Problem ma rozwiązać nowa ustawa. Zgodnie z nią hulajnoga elektryczna będzie Urządzeniem Transportu Osobistego, tzw. UTO.

- To będzie taka "podkategoria" rowerów, a konkretnie urządzenie, które umożliwia poruszanie się jednej osobie, a jego maksymalne wymiary to 90 centymetrów szerokości i 125 cm długości. Będzie mogło ono osiągać konstrukcyjnie prędkość 25 km/h. Urządzenie tego typu będzie mogło być napędzane jedynie silnikiem elektrycznym - mówi Krzysztof Kowalik z Porozumienia Rowerowego i dodaje: - Co ważne UTO nie może przewozić dzieci w fotelikach, przyczepek ani bagażu, co można robić rowerami. Za to gdy użytkownik będzie miał poniżej 18 lat wymagane będzie posiadanie przez niego karty rowerowej.

Hulajnogą elektryczną będzie można poruszać się po infrasyrukturze rowerowej, a w przypadku jej braku ustawodawca dopuszca poruszanie się po chodniku, ale z prędkością pieszego. Przepis ten ma dotyczyć także roweru co nie podoba się części cyklistów.

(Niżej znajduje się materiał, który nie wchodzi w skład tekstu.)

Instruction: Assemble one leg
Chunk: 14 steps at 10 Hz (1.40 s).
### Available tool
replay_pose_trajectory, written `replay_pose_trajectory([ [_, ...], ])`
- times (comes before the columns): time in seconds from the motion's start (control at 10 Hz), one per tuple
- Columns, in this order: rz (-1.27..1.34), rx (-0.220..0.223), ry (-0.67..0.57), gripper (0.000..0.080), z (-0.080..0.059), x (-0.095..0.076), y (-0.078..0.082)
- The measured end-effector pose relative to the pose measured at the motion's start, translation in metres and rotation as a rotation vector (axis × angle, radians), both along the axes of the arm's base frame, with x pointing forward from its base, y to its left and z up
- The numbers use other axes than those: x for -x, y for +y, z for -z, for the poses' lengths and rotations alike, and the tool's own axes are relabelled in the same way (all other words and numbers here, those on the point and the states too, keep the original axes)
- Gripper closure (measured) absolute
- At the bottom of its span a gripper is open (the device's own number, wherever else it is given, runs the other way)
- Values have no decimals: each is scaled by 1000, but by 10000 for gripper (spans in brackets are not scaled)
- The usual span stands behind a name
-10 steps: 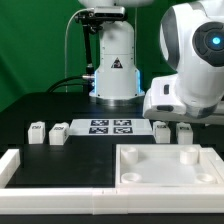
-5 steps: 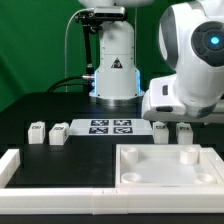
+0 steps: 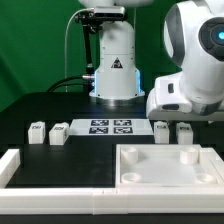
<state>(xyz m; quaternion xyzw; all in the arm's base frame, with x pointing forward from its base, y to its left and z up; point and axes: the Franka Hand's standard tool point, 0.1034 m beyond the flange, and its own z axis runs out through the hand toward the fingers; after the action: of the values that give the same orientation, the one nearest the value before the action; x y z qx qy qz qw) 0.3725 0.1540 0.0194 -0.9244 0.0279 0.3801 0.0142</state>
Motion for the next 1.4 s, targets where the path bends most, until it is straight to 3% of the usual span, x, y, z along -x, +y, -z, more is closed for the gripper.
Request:
replay_pose_trajectory([
  [0.6,0,-1,6,151,11,4,1],
  [1.1,-12,-44,-11,151,14,-15,-8],
  [1.4,-7,-38,-11,151,15,-15,-7],
])
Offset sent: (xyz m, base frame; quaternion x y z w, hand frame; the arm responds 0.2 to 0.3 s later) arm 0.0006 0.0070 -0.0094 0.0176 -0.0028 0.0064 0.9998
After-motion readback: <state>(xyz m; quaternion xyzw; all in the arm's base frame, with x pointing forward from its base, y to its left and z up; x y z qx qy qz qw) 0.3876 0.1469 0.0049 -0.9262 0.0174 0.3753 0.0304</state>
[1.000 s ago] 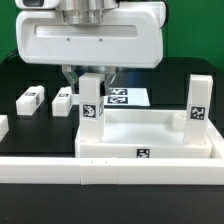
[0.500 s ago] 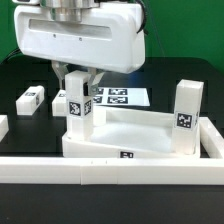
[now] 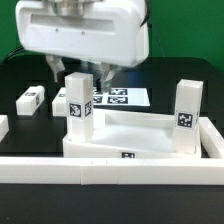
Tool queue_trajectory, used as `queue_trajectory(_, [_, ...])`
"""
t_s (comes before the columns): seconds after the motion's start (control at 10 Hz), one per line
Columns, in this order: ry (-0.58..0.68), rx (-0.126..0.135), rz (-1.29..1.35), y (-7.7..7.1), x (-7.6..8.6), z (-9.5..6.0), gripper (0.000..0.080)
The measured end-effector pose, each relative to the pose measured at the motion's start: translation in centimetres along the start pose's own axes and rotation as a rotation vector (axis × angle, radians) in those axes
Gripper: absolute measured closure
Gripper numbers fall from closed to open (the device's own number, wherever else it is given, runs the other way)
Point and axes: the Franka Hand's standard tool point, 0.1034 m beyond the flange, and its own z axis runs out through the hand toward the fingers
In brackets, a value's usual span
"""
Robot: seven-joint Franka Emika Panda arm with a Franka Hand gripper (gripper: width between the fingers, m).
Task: Assemble desk
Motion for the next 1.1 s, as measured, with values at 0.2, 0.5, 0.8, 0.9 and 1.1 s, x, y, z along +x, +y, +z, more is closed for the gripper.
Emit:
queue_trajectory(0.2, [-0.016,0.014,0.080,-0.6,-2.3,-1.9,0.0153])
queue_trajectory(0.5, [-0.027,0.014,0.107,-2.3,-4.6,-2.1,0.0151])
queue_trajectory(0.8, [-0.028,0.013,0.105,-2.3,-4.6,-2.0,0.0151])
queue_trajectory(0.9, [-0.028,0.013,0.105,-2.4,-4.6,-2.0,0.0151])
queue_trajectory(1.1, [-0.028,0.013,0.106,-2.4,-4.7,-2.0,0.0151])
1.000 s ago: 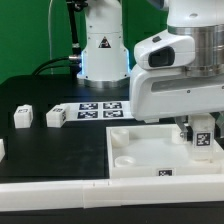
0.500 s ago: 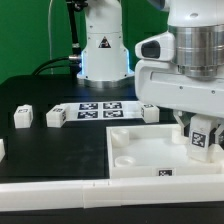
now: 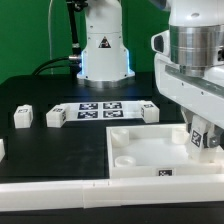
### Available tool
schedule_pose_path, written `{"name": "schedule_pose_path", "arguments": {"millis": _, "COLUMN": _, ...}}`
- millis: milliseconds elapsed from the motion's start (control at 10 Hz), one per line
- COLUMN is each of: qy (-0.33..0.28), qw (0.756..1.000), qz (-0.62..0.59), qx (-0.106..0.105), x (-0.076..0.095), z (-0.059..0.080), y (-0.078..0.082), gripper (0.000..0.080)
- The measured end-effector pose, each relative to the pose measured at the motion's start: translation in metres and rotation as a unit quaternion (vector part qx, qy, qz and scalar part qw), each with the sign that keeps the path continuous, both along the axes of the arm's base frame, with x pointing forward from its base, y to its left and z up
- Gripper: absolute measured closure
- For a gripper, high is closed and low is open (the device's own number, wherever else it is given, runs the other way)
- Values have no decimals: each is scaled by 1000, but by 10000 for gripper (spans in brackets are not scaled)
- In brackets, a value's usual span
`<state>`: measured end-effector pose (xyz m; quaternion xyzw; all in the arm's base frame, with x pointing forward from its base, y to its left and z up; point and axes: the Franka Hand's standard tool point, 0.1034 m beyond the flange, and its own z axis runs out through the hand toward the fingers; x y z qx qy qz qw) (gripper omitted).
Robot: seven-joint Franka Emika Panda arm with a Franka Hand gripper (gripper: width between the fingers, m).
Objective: Assemble one leg
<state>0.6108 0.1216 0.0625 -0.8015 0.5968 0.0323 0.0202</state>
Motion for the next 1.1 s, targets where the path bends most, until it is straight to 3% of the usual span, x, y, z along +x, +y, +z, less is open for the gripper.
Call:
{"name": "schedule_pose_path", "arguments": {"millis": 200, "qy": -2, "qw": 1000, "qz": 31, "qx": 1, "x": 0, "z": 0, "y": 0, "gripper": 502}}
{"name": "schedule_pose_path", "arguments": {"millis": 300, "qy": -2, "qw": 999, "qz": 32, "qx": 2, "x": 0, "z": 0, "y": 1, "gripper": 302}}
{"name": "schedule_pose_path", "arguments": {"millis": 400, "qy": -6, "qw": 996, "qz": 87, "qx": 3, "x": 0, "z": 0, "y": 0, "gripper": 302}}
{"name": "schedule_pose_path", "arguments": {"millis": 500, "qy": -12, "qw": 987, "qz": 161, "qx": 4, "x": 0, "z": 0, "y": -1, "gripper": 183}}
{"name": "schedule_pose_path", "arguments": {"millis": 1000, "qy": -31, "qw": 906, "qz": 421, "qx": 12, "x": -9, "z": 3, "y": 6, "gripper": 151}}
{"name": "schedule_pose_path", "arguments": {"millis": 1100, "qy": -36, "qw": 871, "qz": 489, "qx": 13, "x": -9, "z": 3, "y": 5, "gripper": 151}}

Koniec porozrzucanych hulajnóg?

- Ustawa zakłada uporządkowanie kwestie parkowania hulajnóg współdzielonych. Często zdarza się, że stoją na chodniku, projekt przewiduje, że operator usługi w tym celu będzie musiał podpisać umowę z zarządcą drogi - precyzuje Kowalik.